• Aim of the task:
Whenever a line in the entries below contains "picture", copy that line.

• Extracted records:
------------------------------------
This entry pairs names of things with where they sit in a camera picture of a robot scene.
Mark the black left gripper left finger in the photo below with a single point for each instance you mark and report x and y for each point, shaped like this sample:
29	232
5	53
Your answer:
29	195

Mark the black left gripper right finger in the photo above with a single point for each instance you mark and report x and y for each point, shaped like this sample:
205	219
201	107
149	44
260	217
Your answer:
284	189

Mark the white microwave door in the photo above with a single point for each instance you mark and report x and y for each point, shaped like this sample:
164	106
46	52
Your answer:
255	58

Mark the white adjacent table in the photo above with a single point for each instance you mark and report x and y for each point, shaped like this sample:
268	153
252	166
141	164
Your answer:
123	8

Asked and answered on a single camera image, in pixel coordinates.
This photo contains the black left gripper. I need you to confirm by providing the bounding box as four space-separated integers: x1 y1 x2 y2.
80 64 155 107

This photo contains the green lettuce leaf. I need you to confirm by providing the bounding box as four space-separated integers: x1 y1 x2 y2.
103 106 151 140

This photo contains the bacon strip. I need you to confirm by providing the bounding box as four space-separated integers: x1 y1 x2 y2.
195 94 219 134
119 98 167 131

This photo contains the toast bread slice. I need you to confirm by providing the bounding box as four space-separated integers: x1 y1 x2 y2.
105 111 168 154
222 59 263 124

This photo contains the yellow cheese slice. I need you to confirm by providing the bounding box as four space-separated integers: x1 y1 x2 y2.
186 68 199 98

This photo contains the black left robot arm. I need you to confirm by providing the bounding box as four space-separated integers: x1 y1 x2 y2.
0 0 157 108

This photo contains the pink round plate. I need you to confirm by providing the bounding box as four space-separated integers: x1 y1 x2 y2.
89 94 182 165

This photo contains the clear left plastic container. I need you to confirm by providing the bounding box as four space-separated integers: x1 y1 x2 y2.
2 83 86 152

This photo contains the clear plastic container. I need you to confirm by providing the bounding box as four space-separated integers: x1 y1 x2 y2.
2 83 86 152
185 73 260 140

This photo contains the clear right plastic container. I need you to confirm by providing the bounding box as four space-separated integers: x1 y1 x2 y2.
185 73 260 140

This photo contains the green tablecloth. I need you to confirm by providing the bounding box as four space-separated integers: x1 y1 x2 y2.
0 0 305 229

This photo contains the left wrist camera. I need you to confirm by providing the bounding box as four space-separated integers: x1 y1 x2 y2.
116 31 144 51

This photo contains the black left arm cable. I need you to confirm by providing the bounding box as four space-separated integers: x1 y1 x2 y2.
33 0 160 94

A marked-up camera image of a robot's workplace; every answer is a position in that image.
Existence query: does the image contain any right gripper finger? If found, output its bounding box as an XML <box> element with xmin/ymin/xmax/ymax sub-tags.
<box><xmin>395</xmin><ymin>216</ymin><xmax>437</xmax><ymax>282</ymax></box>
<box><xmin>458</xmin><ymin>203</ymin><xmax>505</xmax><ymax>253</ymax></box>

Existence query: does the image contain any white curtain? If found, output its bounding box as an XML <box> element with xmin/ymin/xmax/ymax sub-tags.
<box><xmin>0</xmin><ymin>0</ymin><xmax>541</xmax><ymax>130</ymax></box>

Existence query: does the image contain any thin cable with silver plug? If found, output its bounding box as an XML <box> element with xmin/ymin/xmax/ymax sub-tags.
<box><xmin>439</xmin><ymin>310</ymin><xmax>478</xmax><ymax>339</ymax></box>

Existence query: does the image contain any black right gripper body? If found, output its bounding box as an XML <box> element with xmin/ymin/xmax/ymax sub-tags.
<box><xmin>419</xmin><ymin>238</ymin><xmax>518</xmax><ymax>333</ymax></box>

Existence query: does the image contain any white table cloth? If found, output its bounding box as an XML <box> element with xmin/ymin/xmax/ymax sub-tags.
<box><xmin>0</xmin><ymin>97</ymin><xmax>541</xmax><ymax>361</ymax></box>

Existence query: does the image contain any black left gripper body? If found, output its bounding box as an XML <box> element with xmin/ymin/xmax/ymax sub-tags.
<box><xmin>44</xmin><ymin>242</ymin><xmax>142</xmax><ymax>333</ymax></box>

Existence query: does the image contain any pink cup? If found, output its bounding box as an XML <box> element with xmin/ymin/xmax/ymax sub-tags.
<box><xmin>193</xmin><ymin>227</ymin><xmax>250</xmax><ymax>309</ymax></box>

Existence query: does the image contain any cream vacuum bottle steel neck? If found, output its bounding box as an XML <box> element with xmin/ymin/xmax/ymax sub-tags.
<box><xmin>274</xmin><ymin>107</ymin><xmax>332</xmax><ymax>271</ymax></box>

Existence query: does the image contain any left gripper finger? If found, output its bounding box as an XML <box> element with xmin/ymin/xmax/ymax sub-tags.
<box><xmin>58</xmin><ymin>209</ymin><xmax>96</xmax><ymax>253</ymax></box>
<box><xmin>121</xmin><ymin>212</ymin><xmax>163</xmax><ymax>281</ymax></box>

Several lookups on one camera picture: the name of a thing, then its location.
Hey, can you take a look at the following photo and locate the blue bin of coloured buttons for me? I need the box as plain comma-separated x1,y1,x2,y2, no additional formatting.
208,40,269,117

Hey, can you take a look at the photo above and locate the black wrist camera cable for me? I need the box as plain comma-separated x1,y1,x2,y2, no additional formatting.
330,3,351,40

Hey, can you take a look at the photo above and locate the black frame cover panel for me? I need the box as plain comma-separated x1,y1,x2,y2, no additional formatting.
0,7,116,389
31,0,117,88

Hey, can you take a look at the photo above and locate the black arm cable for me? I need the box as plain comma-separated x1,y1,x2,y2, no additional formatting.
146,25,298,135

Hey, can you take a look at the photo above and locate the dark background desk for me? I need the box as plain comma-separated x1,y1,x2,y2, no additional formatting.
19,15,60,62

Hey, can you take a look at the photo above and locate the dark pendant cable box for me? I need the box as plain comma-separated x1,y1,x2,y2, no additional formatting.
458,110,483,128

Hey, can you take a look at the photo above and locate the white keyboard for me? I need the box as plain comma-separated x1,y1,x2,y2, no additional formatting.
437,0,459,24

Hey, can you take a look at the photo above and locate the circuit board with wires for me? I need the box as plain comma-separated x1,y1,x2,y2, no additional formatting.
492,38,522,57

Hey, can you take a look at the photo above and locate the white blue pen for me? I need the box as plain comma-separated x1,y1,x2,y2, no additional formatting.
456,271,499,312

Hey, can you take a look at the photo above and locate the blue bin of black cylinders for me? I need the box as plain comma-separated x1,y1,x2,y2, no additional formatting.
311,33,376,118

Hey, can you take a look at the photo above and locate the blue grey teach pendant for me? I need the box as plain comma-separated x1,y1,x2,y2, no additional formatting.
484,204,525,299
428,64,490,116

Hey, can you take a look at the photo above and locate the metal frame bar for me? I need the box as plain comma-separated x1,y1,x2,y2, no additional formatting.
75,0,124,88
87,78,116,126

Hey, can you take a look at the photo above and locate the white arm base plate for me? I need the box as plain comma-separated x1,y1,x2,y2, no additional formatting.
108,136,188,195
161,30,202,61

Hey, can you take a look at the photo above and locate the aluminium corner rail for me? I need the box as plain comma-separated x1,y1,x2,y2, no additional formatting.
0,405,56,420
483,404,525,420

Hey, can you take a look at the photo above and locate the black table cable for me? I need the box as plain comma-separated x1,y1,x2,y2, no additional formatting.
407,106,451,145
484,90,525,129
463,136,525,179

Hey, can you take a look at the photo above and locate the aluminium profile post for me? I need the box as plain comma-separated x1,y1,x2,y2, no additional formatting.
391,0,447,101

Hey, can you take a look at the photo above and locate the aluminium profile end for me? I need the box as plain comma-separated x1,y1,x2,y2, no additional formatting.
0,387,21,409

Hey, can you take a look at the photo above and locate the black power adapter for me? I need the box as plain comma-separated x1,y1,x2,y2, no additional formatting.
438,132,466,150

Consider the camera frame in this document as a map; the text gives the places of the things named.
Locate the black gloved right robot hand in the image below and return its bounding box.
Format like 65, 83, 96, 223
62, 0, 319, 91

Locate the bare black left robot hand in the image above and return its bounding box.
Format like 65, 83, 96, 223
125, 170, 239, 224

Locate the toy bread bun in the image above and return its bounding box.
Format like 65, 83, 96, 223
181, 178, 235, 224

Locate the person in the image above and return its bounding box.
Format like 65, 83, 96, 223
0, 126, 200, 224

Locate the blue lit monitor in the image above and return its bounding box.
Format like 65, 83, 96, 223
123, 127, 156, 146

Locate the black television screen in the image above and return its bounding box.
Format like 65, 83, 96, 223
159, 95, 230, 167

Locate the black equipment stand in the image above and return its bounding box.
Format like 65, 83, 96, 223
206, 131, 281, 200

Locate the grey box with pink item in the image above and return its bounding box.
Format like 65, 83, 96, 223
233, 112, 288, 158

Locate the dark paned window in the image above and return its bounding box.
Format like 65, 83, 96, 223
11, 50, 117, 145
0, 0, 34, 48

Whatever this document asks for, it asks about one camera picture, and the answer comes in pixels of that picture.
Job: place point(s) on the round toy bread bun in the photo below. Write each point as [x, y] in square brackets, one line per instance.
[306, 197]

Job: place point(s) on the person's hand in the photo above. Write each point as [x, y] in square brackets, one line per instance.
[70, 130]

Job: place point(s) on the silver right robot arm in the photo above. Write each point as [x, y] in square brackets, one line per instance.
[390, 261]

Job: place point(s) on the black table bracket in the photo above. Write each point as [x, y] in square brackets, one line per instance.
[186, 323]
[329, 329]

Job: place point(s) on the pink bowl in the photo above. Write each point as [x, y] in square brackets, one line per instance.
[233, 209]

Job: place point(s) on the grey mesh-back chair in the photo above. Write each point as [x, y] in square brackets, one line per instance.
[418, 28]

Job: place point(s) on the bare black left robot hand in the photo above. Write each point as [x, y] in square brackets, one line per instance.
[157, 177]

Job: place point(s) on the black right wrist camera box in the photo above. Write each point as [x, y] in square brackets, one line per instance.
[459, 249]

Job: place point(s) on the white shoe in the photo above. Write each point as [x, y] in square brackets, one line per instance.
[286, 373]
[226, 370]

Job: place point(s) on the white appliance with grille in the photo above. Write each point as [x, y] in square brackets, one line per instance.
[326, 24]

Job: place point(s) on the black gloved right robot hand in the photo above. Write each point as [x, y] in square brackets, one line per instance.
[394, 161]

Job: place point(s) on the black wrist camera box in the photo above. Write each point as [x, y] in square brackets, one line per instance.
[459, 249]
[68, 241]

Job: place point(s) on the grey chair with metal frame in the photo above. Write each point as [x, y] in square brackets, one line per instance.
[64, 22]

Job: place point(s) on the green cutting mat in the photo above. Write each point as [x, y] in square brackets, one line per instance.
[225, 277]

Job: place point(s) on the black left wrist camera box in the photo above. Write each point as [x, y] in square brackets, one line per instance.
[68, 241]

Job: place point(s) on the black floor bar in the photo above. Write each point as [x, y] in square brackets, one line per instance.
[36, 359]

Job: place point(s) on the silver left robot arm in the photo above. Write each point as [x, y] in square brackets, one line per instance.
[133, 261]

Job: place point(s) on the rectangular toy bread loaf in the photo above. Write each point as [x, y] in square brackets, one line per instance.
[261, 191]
------------------------------------
• Exercise response:
This entry pairs names of things with where they sit in a camera picture of a robot scene.
Several lookups on one camera picture: the name of a thing, then its location.
Whatever this document asks for, it asks about one camera picture, and the answer comes in pixels of that picture.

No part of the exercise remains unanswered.